Relancé sur le cas Morandini, condamné définitivement pour corruption de mineurs mais maintenu malgré cela à l’antenne de CNews, le parlementaire a répondu : «Ça sera l’occasion pour Vincent Bolloré de s’en expliquer. Je l’interrogerai là-dessus.» «Je suis exigeant avec l’audiovisuel public et, s’il y a des manquements, des dysfonctionnements, dans l’audiovisuel public, je le dis, mais je le dis aussi sur l’audiovisuel privé», a-t-il argumenté, en jugeant que le maintien de Jean-Marc Morandini à l’antenne n’est «pas normal».

«Que diraient les membres de cette commission d’enquête si un présentateur de l’audiovisuel public était condamné définitivement pour corruption de mineurs et maintenu à l’antenne par les dirigeants de France Télévisions ou Radio France ? Moi je n’ai pas d’indignation à géométrie variable», a conclu Jérémie Patrier-Leitus.

Galaxie

A ce sujet, tous les regards se tournent vers le rapporteur de la commission, le député ciottiste proche du Rassemblement national Charles Alloncle, particulièrement véhément à l’encontre des figures du service public, qu’il veut abattre. A tel point que quatre de ses collègues (socialistes et centristes), qui dénoncent une «chasse aux sorcières», ont demandé à la présidente de l’Assemblée nationale, Yaël Braun-Pivet, «d’intervenir par un rappel à l’ordre» à l’encontre du député, révèle ce mercredi le Monde. Alors comment Charles Alloncle se comportera-t-il face à Vincent Bolloré, fervent soutien et promoteur des idées d’extrême droite sur ses médias ?

En particulier CNews, qui appartient au groupe Canal +, dont le milliardaire est l’actionnaire de référence. Le maintien de Morandini à l’antenne malgré sa condamnation a suscité de vifs débats au sein de la chaîne.
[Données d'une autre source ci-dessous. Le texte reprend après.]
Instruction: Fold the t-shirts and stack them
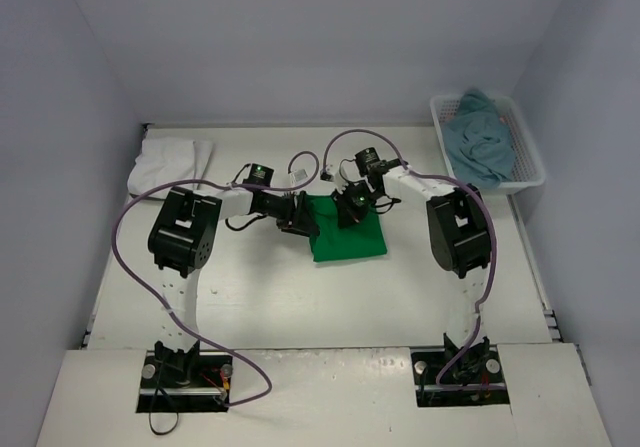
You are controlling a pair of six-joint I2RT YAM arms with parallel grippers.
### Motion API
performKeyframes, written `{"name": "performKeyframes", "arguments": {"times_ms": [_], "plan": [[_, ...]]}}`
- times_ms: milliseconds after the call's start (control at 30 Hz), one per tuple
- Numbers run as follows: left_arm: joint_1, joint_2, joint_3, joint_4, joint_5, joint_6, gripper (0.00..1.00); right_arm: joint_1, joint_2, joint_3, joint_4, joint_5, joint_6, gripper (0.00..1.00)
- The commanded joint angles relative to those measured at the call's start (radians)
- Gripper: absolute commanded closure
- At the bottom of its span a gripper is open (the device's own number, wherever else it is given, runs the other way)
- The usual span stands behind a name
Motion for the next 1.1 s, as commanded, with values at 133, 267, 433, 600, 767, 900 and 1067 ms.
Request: {"name": "performKeyframes", "arguments": {"times_ms": [133, 267, 433, 600, 767, 900, 1067], "plan": [[-0.006, -0.02, -0.046, 0.018, -0.029, 0.015, 0.48, 0.031, 0.017, -0.003, -0.007, 0.005, -0.021, 1.0], [0.013, -0.03, -0.065, 0.025, -0.022, 0.016, 0.48, 0.032, 0.02, -0.006, -0.007, 0.005, -0.021, 1.0], [0.073, -0.052, -0.104, 0.046, -0.011, 0.003, 0.48, 0.032, 0.014, -0.012, -0.007, 0.01, -0.027, 1.0], [0.184, -0.066, -0.187, 0.173, -0.005, -0.095, 0.48, 0.04, 0.006, -0.015, -0.009, 0.008, -0.027, 1.0], [0.197, -0.054, -0.215, 0.258, -0.003, -0.215, 0.4, 0.046, 0.003, -0.009, -0.011, 0.013, -0.024, 1.0], [0.163, -0.034, -0.201, 0.268, -0.021, -0.255, 0.36, 0.054, -0.006, -0.009, -0.009, 0.016, -0.019, 1.0], [0.119, -0.035, -0.2, 0.288, -0.089, -0.319, 0.3, 0.057, 0.002, -0.006, -0.009, 0.017, -0.011, 1.0]]}}
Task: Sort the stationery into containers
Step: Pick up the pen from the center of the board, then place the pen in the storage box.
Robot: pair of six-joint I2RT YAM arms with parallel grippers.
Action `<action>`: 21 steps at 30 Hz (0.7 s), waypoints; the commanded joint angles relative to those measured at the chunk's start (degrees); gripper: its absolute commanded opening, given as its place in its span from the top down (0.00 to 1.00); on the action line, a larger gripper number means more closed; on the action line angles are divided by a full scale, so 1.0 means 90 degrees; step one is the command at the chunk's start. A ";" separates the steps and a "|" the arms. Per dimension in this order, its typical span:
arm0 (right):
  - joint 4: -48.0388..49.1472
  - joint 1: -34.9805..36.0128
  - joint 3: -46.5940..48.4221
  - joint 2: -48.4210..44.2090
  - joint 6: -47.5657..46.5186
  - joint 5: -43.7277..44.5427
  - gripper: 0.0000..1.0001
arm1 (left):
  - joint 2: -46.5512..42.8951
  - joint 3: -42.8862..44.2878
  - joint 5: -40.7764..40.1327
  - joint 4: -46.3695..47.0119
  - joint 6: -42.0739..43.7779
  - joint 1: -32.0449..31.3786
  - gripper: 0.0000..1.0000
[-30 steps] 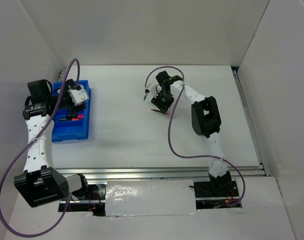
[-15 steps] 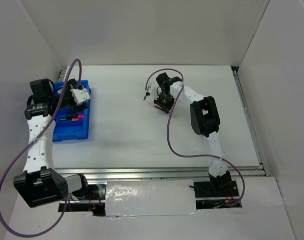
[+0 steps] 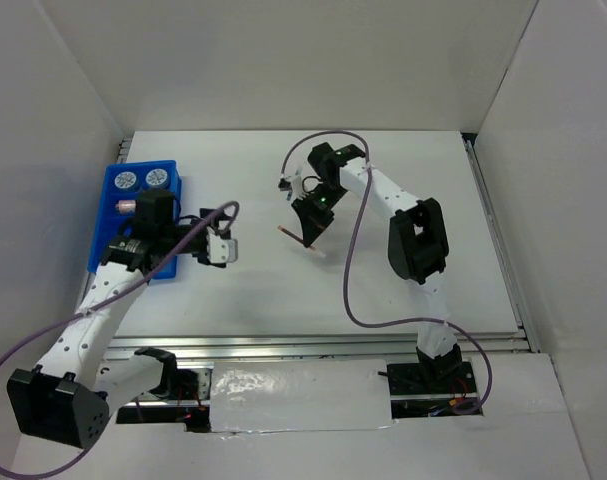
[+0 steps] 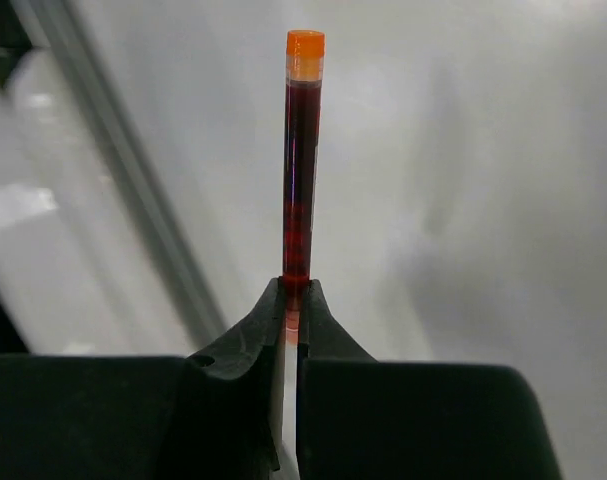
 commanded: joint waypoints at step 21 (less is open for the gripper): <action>-0.1478 0.0545 -0.0764 -0.0541 0.0729 -0.4384 1.00 | 0.0366 -0.0723 -0.2123 0.1187 0.0654 -0.3030 0.41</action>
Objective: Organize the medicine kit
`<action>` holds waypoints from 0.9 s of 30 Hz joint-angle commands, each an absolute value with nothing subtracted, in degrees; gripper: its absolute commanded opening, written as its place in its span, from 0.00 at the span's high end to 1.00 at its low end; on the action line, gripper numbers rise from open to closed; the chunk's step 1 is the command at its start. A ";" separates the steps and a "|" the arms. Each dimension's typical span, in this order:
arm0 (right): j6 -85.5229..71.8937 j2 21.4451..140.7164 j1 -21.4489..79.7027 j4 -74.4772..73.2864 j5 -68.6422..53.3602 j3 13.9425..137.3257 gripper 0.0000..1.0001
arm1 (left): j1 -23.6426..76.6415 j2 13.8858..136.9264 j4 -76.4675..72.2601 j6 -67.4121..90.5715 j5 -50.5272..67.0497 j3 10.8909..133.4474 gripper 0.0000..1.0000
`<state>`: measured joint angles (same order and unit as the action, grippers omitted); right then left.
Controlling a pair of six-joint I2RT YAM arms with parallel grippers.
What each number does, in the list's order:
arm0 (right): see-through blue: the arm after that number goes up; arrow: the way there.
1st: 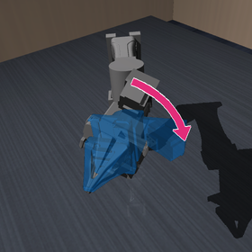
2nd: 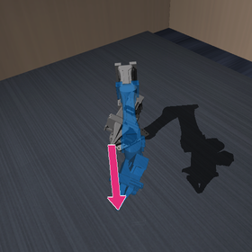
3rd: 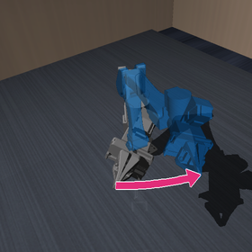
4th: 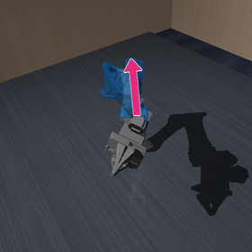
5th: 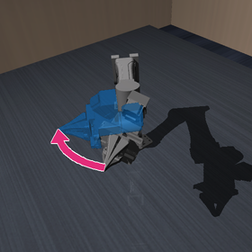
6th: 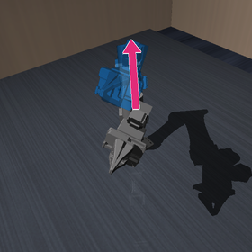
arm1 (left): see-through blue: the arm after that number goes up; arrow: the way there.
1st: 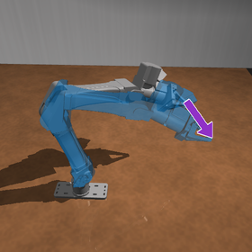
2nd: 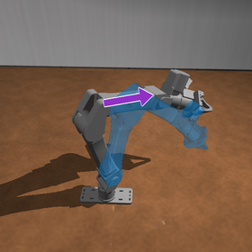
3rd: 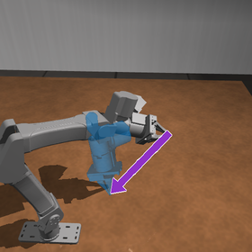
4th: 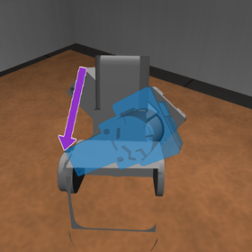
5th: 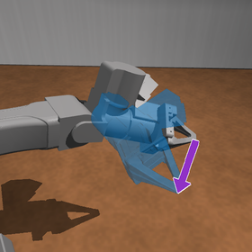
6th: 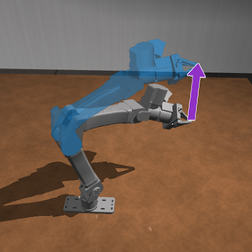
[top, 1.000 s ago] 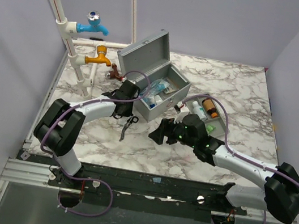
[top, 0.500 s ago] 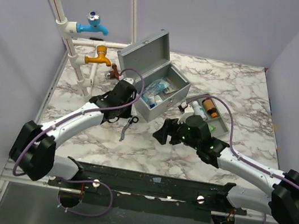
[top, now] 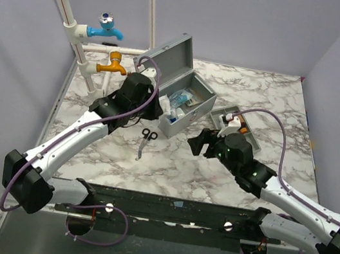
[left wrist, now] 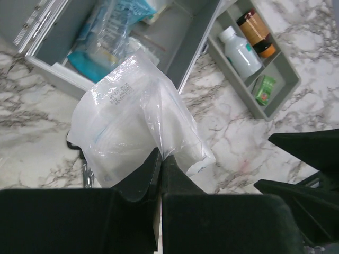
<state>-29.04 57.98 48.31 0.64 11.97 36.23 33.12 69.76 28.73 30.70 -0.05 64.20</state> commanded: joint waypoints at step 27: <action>-36.53 38.70 48.34 -7.30 29.98 32.39 0.17 | 34.19 100.57 10.02 42.01 2.61 89.59 1.00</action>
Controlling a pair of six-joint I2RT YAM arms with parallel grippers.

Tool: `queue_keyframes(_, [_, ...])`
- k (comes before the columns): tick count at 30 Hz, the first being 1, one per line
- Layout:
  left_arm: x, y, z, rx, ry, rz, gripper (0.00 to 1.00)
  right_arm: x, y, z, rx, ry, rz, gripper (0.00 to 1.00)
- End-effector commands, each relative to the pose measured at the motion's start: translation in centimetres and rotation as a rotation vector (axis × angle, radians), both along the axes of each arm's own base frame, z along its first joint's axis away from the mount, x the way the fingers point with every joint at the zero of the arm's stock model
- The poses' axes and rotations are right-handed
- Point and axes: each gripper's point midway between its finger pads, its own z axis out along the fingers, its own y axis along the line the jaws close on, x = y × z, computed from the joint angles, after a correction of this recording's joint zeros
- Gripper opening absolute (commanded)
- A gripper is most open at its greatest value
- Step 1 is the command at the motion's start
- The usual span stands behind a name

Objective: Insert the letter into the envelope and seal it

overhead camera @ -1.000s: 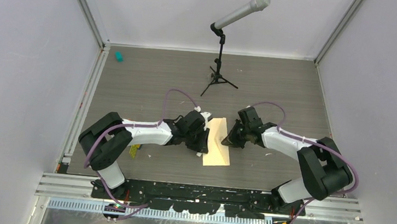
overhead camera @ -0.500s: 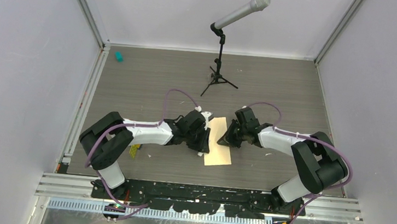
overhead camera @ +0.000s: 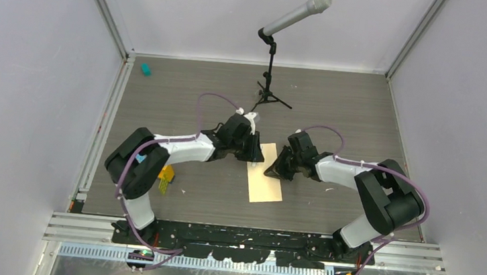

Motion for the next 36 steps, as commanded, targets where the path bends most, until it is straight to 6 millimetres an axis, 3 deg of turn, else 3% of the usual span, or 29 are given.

Trois de ses figures, Sonia Mabrouk, Pascal Praud et Laurence Ferrari, ont pris leurs distances avec ce maintien. Dimanche, Philippe de Villiers, qui anime une émission sur CNews, et le Journal du dimanche, autre média de la galaxie Bolloré, ont à leur tour marqué leur désapprobation quant au maintien à l’antenne de Jean-Marc Morandini.

Le 14 janvier, la Cour de cassation a rendu définitive sa condamnation pour corruption de mineurs, pour des messages de nature sexuelle envoyés à trois adolescents entre 2009 et 2016. En outre, l’animateur a renoncé le 22 janvier à contester une condamnation pour harcèlement sexuel dans un autre dossier, ce qui la rend définitive.